UPDATE: Amendment 63 was rejected on Nov. 2.

Full text of proposed Amendment 63

Article II of the Constitution of the State of Colorado is amended by the addition of a new section to read:

Section 32. Right to health care choice.

(1) All persons shall have the right to health care choice. No statute, regulation, resolution, or policy adopted or enforced by the state of Colorado, its departments and agencies, independently or at the instance of the United States shall: (a) require any person directly or indirectly to participate in any public or private health insurance plan, health coverage plan, health benefit plan, or similar plan; or (b) deny, restrict, or penalize the right or ability of any person to make or receive direct payments for lawful health care services.
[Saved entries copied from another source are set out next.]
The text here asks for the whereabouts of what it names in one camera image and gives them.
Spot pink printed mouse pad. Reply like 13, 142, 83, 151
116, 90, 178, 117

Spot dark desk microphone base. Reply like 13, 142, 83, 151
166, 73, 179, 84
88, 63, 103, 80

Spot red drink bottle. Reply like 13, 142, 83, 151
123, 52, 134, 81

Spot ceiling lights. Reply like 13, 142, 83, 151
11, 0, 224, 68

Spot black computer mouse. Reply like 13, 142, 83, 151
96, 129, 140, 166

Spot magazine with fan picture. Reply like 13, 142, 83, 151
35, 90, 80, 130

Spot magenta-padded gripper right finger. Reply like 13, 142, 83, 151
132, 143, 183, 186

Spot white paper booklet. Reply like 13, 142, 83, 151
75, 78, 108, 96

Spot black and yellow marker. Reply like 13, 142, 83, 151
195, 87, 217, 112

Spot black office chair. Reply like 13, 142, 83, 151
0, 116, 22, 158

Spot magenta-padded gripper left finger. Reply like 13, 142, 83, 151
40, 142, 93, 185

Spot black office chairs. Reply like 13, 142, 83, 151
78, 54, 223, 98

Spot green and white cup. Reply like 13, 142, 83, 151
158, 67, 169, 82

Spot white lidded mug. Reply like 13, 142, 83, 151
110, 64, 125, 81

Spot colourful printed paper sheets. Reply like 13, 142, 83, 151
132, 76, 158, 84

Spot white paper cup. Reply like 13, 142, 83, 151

(2) This section shall not apply to, affect, or prohibit:(a) emergency medical treatment required by law to be provided or performed by hospitals, health facilities, or other health care providers; or (b) health benefits provided in connection with workers’ compensation or similar insurance.

(3) “Lawful health care services” means any service or treatment permitted or not prohibited by any provision of Colorado law.

(4) This section is intended to reflect and affirm the powers reserved to the state by U.S. Const., Amend. X, and to implement the powers reserved to the people by section 1 of Article V of this Constitution.

(5) This section shall become effective upon proclamation by the governor, shall be self implementing in all respects, and shall supersede any provision to the contrary in the constitution of the state of Colorado or any other provision of law.

(6) If any provision of this section or the application thereof to any person, entity, or circumstances is held invalid, such invalidity shall not affect other provisions or applications of this section that can be given effect without the invalid provision or application, and to this end the provisions of this section are declared severable.